* TASK BRIEF *
Set down again exactly the lines of the listing below that fall between the line holding "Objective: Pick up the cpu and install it" and the line holding "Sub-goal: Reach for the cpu", inclusive.

* WORKING DATA *

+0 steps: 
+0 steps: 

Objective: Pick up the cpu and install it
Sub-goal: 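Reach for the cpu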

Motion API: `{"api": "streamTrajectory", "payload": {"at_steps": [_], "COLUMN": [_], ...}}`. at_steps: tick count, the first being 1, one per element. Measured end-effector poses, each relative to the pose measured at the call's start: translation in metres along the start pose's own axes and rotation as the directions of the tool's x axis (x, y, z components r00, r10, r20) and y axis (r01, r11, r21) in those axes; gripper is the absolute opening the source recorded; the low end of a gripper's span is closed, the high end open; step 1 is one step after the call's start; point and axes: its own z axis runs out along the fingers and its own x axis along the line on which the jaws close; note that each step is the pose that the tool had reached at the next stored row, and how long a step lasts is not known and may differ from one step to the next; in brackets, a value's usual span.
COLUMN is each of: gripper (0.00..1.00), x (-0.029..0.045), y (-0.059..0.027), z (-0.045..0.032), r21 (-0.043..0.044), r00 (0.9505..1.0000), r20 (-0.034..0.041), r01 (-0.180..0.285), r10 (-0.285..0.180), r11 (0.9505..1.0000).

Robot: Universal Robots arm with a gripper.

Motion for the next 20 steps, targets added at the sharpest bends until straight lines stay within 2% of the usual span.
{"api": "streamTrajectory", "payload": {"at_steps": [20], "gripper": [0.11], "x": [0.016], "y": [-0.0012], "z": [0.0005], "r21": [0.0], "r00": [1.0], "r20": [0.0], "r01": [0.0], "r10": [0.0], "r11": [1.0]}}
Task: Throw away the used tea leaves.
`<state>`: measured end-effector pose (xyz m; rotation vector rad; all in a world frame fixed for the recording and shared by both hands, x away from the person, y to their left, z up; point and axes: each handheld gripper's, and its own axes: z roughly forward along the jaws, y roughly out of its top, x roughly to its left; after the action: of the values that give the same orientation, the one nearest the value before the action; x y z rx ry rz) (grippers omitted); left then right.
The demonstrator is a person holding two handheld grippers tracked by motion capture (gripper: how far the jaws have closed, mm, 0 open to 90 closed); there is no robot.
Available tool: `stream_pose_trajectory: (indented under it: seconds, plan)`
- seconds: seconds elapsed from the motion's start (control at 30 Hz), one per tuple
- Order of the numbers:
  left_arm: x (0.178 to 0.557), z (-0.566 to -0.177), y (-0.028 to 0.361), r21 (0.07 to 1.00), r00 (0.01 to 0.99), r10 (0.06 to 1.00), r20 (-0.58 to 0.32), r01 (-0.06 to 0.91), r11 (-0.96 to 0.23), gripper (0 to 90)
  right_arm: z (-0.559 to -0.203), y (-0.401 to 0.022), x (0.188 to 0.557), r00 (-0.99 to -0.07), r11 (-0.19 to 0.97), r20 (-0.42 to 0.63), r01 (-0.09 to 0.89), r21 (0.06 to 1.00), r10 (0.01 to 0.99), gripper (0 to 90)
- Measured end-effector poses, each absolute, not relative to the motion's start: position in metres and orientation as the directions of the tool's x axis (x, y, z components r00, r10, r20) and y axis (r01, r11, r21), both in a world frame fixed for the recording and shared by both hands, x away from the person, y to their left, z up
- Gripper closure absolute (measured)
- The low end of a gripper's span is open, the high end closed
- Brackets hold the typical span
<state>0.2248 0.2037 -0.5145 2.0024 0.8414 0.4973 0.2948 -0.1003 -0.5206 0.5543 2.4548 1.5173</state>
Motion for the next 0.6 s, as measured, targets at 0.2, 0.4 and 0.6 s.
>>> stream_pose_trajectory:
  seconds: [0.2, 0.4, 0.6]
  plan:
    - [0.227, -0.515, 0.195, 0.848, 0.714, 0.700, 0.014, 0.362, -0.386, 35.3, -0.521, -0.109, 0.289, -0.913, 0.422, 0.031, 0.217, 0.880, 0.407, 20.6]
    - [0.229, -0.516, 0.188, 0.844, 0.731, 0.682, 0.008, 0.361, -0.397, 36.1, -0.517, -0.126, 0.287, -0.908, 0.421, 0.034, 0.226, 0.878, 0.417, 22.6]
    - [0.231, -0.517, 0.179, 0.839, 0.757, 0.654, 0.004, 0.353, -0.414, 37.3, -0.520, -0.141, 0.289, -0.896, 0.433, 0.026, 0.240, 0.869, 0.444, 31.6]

* TASK RESPONSE *
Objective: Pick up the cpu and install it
Sub-goal: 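Reach for the cpu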

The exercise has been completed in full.